Requirement
In the listing that follows, count the lines holding the word "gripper" and report only that number.

Data extract
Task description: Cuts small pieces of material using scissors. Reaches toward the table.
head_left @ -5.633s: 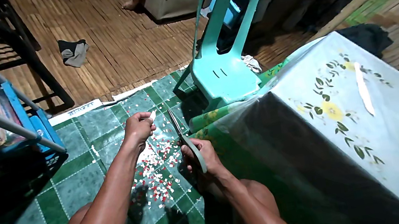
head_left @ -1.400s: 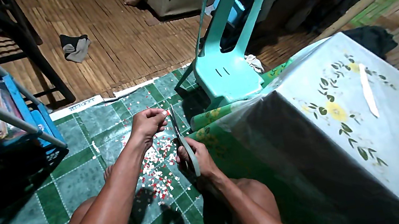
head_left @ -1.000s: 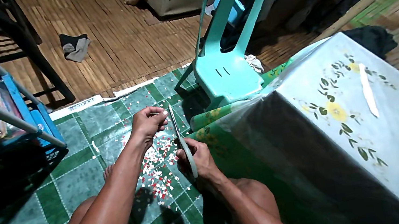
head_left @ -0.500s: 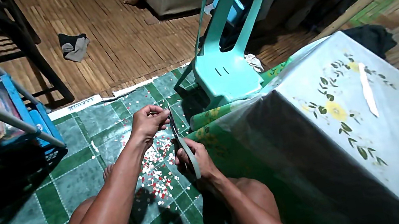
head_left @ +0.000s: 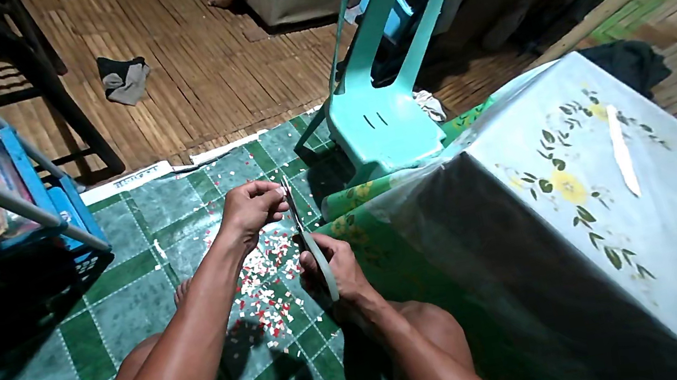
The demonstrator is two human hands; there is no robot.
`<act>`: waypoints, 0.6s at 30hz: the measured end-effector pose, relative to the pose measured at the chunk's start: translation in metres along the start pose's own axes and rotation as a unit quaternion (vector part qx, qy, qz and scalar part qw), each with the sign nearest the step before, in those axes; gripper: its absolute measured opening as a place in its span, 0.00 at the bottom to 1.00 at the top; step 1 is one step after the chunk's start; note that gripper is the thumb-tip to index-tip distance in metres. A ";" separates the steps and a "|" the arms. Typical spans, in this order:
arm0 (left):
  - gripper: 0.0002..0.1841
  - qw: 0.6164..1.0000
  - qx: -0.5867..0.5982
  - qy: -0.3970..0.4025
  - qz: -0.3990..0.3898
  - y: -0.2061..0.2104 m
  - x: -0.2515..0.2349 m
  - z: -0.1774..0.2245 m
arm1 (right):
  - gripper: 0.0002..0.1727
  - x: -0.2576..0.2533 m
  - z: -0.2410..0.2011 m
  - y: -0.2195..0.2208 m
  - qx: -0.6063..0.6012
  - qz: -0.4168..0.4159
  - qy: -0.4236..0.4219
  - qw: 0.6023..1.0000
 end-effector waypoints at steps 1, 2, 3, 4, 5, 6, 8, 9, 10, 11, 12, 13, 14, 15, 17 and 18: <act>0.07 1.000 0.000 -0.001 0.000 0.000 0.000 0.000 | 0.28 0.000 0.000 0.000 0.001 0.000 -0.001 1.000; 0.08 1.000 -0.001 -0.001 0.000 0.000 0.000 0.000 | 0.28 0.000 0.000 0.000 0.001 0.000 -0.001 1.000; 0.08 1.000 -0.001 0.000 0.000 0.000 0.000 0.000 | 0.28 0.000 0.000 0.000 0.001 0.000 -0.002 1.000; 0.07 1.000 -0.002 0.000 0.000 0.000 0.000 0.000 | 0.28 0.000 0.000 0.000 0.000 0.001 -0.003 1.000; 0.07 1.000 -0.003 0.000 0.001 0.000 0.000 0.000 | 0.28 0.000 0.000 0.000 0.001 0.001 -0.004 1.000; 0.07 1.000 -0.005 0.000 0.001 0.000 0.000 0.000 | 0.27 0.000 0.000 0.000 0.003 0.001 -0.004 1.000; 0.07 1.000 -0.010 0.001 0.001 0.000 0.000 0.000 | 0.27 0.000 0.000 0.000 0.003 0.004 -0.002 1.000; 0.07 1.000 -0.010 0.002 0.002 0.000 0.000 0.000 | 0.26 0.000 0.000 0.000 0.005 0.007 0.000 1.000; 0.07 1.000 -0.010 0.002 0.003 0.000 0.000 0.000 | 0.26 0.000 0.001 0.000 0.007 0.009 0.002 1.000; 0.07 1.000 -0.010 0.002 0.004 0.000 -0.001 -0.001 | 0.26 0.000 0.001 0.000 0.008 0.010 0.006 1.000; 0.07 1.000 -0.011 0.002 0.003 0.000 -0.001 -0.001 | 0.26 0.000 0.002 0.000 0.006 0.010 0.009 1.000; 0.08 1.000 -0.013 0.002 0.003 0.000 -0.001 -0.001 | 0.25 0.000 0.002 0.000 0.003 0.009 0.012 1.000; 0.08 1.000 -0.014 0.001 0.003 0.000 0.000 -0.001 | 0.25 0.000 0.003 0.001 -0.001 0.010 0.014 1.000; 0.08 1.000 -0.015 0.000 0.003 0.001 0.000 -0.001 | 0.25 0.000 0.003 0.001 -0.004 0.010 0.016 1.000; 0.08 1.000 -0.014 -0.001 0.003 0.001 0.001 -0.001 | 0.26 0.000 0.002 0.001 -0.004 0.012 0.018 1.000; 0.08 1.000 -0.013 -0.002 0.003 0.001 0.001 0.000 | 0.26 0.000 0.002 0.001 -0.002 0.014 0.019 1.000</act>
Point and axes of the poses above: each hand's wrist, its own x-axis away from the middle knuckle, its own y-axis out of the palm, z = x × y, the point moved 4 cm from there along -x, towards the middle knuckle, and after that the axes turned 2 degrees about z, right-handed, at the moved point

Answer box
3